Requirement: Every line of the material below that contains the string "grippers" must appear in the answer.
Dataset excerpt START
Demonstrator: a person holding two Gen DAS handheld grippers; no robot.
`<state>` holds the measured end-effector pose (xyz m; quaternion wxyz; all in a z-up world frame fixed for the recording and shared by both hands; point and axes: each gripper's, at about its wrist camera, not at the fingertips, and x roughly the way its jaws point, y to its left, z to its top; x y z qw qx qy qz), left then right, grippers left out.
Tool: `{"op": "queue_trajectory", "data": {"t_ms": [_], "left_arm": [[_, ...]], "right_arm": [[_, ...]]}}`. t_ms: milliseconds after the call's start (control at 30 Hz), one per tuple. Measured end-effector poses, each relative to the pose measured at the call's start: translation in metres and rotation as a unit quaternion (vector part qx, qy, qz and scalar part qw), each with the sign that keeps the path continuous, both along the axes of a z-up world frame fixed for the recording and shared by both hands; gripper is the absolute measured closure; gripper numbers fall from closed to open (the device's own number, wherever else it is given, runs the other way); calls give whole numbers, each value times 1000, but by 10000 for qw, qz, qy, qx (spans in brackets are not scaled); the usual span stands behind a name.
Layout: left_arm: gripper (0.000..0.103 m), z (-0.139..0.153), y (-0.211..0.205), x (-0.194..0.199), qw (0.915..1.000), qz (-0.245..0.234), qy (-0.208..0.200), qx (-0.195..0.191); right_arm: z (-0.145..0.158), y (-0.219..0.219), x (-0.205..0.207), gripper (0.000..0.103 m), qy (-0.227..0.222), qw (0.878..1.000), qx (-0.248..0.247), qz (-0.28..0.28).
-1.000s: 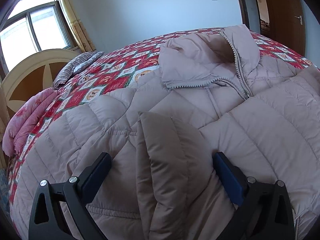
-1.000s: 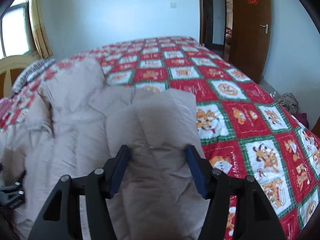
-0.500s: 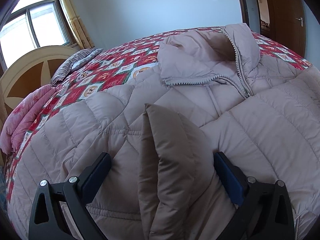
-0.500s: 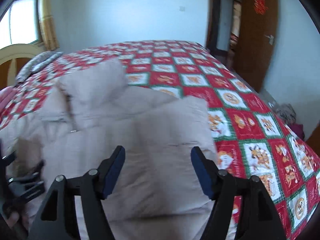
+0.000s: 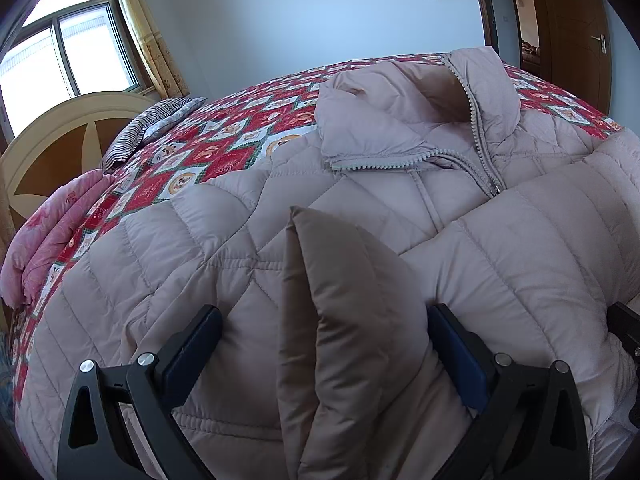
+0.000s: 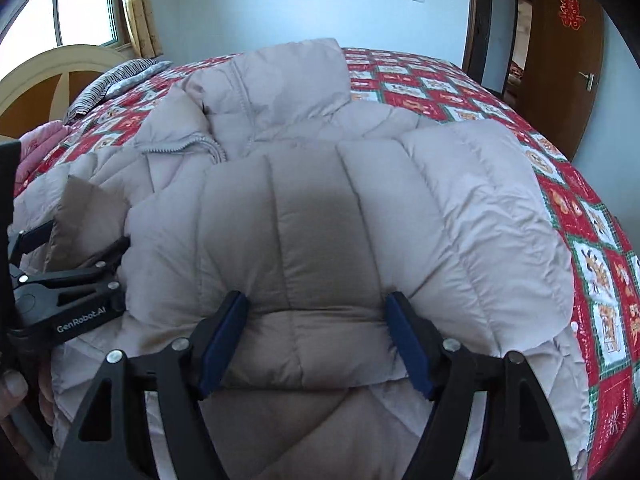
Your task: Fold large clothes
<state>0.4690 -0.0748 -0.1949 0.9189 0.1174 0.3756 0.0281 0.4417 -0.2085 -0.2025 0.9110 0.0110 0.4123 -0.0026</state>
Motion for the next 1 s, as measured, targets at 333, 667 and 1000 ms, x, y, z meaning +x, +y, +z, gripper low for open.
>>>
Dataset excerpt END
Result below:
Demonstrator: a person holding two Gen DAS handheld grippers; no robot.
`<state>` holds the measured end-effector pose (xyz m; quaternion wxyz; all in a z-up world frame fixed for the recording and shared by both hands; point and axes: each gripper's, at about its wrist camera, not at the fingertips, and x roughly the way its jaws point, y to its left, z to its top; x y z qw qx qy qz), left then right, grippers left out.

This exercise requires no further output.